An entertainment robot is, as the name indicates, a robot that is not made for utilitarian use, as in production or domestic services, but for the sole subjective pleasure of the human. It serves, usually the owner or his housemates, guests or clients. Robotics technologies are applied in many areas of culture and entertainment.

Expensive robotics are applied to the creation of narrative environments in commercial venues where servo motors, pneumatics and hydraulic actuators are used to create movement with often preprogrammed responsive behaviors such as in Disneyland's haunted house ride.

Entertainment robots can also be seen in the context of media arts where artist have been employing advanced technologies to create environments and artistic expression also utilizing the actuators and sensor to allow their robots to react and change in relation to viewers.

Toy robot

Relatively cheap, mass-produced entertainment robots are used as mechanical, sometimes interactive, toys which perform various tasks and tricks on command. The first commercial hit was, not surprisingly, modelled on the most popular pet: the canine.

Robotic dog

Robot dogs as a fad have been produced with relatively little variation. These are some commercial models:
 Teksta, a toy robot dog popular in the 1990s which was intended to be able to perform card tricks and respond to commands.
 Aibo (robot dog manufactured by Sony)
 Poo-Chi
 I-Cybie
 iDog (Sega's robot iPod music speaker)
 Gupi, a robotic guinea pig
 Space Dog, the remote control dog

Robot dogs also appear fairly frequently in fiction compared to other forms of personal entertainment robots.
 K-9, The Doctor's portable computer and robot, from the British BBC Television series Doctor Who.
 Preston, Wendolene's robot dog from the 1995 animated Wallace and Gromit film A Close Shave.
 Goddard, pet of Jimmy Neutron.

Humanoid entertainment robots

Despite those humanoid robots for utilitarian uses, there are some humanoid robots which aims at entertainment uses, such as Sony's QRIO and Wow Wee's RoboSapien.
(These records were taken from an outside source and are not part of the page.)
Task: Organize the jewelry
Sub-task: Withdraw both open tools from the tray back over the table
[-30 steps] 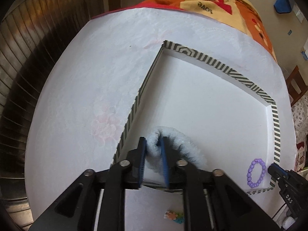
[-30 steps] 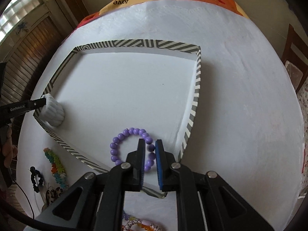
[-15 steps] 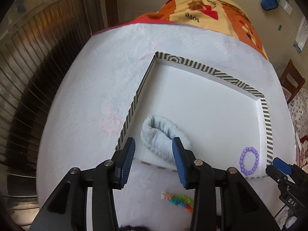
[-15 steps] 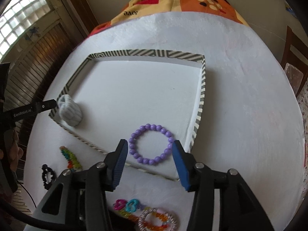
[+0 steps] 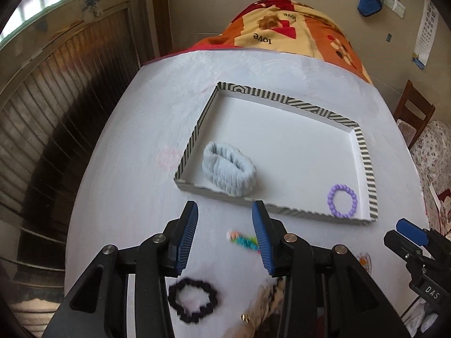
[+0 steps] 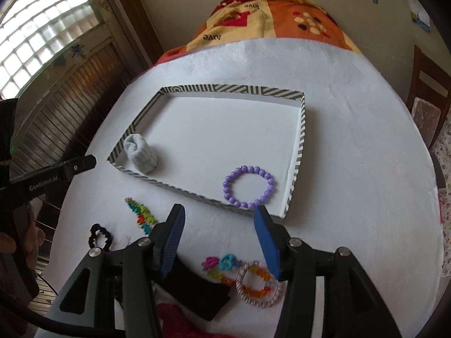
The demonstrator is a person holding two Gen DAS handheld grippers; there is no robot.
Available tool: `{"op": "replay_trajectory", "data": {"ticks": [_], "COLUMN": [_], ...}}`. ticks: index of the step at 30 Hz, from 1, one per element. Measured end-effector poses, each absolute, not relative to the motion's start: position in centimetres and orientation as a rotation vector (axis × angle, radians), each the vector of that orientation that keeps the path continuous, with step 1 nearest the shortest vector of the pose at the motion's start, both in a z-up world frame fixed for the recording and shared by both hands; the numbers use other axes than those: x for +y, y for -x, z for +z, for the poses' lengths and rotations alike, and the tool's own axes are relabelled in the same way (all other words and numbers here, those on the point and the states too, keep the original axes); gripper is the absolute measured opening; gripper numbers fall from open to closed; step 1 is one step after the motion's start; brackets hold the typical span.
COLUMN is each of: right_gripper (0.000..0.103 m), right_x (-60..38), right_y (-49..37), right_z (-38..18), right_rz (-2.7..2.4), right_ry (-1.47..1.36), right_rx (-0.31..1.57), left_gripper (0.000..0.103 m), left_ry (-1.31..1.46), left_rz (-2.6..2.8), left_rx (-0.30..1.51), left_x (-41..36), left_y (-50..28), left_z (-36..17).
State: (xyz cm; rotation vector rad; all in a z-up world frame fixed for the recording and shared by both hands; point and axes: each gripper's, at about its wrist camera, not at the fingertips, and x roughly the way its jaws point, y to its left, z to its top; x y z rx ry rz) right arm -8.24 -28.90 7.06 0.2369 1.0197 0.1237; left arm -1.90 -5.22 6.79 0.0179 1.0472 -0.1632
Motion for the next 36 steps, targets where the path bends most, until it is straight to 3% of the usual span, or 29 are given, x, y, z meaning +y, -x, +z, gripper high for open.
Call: {"op": "replay_trajectory", "data": {"ticks": [36], "right_gripper": [0.064], "right_x": [-25.4], "right_y": [20.5], "right_z": [9.8], "right_rz": [0.128], "right_ry": [-0.189], "right_rx": [0.999], "left_gripper": [0.028], "left_ry": [0.017], "left_rz": [-0.157], "left_rx": [1.019], "left_x": [-2.0], "left_y": [14.4], "left_z": [8.2]}}
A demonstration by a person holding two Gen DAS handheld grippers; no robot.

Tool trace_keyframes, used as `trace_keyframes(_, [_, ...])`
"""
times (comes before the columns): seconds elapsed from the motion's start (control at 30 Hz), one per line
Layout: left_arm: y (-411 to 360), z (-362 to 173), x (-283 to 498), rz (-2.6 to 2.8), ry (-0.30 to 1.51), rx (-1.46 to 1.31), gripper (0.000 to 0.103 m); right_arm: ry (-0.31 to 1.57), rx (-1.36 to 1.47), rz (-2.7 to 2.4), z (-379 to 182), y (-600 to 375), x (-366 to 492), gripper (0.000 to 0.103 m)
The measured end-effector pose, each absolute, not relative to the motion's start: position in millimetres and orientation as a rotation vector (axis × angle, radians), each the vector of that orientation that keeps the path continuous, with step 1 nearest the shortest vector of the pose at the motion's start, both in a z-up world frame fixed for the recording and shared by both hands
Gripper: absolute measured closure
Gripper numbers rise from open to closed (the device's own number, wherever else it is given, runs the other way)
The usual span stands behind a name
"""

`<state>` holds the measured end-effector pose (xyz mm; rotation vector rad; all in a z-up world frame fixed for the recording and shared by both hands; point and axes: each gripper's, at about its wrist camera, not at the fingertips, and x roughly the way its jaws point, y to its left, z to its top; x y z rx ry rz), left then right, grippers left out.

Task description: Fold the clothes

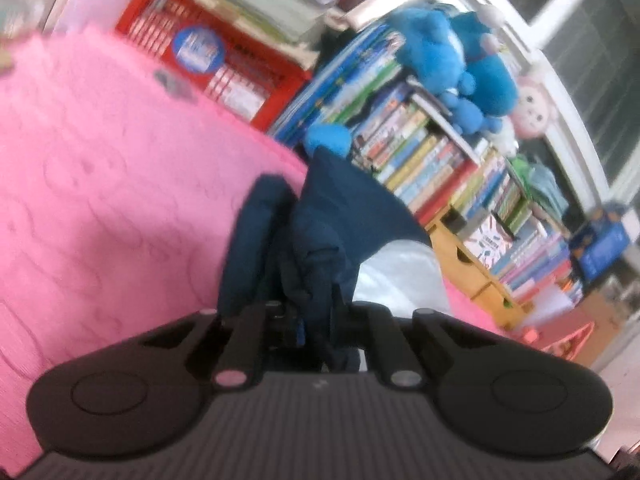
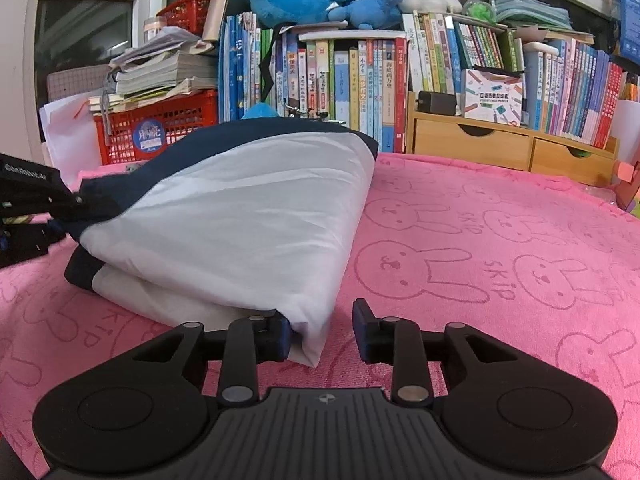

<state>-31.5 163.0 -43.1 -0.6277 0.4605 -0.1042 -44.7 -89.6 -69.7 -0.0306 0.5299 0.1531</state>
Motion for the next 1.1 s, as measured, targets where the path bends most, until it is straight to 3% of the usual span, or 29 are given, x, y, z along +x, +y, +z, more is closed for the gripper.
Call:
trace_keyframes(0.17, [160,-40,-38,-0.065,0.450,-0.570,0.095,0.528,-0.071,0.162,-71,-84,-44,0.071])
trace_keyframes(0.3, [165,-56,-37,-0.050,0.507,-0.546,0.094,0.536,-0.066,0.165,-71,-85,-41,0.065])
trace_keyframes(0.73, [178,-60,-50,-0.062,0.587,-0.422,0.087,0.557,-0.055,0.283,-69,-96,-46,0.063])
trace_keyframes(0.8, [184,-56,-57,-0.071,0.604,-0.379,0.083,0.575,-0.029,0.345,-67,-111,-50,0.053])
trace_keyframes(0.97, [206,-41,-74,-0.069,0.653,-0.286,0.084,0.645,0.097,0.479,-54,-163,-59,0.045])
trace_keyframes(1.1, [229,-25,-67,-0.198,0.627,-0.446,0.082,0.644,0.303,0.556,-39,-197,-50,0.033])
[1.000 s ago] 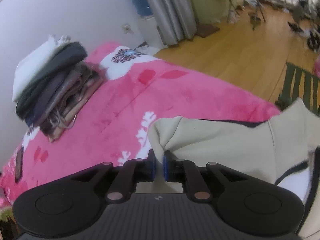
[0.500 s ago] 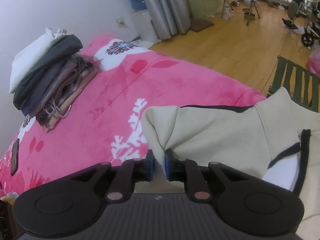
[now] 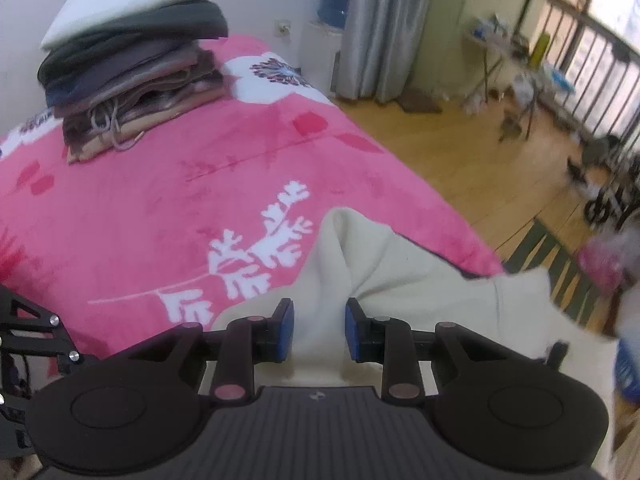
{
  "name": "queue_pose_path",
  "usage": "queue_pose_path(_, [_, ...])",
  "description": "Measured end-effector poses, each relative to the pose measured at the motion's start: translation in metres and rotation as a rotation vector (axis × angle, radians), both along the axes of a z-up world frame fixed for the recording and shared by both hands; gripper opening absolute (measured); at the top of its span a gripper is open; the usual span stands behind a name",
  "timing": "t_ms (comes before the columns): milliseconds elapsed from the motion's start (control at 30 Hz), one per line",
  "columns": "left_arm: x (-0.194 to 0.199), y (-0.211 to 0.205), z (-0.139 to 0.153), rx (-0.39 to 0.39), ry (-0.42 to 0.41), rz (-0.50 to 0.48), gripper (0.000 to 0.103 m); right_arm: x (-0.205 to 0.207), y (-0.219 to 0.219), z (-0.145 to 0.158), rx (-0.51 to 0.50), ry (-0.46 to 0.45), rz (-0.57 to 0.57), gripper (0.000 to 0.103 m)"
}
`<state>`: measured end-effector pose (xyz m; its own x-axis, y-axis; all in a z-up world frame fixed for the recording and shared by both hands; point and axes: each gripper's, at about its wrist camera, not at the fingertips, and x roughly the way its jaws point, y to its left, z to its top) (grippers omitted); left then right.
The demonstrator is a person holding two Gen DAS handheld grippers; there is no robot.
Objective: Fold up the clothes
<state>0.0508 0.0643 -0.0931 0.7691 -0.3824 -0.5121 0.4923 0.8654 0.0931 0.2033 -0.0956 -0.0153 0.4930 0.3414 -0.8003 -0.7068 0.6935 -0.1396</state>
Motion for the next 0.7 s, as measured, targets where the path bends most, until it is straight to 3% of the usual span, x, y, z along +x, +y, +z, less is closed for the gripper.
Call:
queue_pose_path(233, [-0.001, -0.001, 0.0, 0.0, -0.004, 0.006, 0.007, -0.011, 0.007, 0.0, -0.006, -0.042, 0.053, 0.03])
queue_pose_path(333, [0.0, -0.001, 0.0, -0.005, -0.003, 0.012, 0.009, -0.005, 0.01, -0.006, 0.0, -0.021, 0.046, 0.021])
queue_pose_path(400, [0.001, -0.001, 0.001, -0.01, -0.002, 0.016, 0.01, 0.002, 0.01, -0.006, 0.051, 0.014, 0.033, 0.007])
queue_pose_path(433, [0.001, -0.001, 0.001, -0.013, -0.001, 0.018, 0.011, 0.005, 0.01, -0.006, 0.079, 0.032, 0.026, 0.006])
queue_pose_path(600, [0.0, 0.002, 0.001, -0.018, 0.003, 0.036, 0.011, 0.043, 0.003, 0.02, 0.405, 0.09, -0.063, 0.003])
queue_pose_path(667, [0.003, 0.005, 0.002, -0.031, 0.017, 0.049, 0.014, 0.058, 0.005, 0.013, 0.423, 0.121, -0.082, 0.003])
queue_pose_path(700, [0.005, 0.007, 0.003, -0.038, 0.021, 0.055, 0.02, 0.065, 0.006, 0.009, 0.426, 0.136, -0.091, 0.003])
They are usually capable of some advanced features like Voice Recognition or Walking.

Substitute pets

While primitive robot toy models only execute standardized pre-programmed routines, sometimes little more than a wind-up toy could do, advancing technology allows for interaction with the user and/or other environmental stimuli (e.g. sensor-detected obstacles), thus somewhat resembling a live playmate.

Nevertheless, in the mind of some users the things can hold the loved place of a pet, as demonstrated by the fact that some even sleep with a metallic one instead of a plush cuddly toy.

In fact manufacturers even found it pays to produce a toy that is essentially designed to be nurtured, rather like an egg in some 'parenting experience simulations', as proven by the success of the Japanese Tamagotchi.

Commercial show robots
For machines for the entertainment industry, cost is not the driving factor in design choices, and so the robots are often at a price point outside of what a private person would choose to pay 

These robots are made for use as:
shop-front  - created by a manufacturer to show what they are technologically capable of and so promote their other products.
prop - inanimate performer or even artificial actor in show, TV and movie production (as the fictitious first toy robots, see above); as technology advances, some advanced robots can, often helped with other special effects, to make them seem what cannot (yet), even be significantly more than a cast extra, such as the droids R2-D2 and C-3PO in the Star Wars double trilogy (1977-2005) which have proved rather popular from the start.
promotions - Used at trade shows where they move about a trade show floor providing tongue-in-cheek interaction with trade show attendees in order to bring said attendees to a particular company's trade show booth. 
exhibit - Robots such as Robothespian are used at venues such science museums to explain concepts or just be an interactive exhibit in their own right

Non-commercial art robots 
In 1956, Nicolas Schöffer created Cysp 1 (Spatiodynamique Cybernétique), a robot and dancer working together to create an abstract sculpture and choreography with concrete music by Pierre Henry. These works could react to color, sound and light.

Survival Research Laboratories, in San Francisco, California, creates large destructive robotic performances to roast contemporary culture and express their distaste for the military-industrial complex.

Emergent Systems is creating large-scale interactive art environments where robots are able to respond to humans and each other as they react and evolve in the robotic installations. Autopoiesis was one such artificial life work that allowed a series of robots constructed of grapevines to both act as individuals and a group. Augmented Fish Reality allowed Siamese fighting fish to control their robots to meet across the gap of their glass fish bowls.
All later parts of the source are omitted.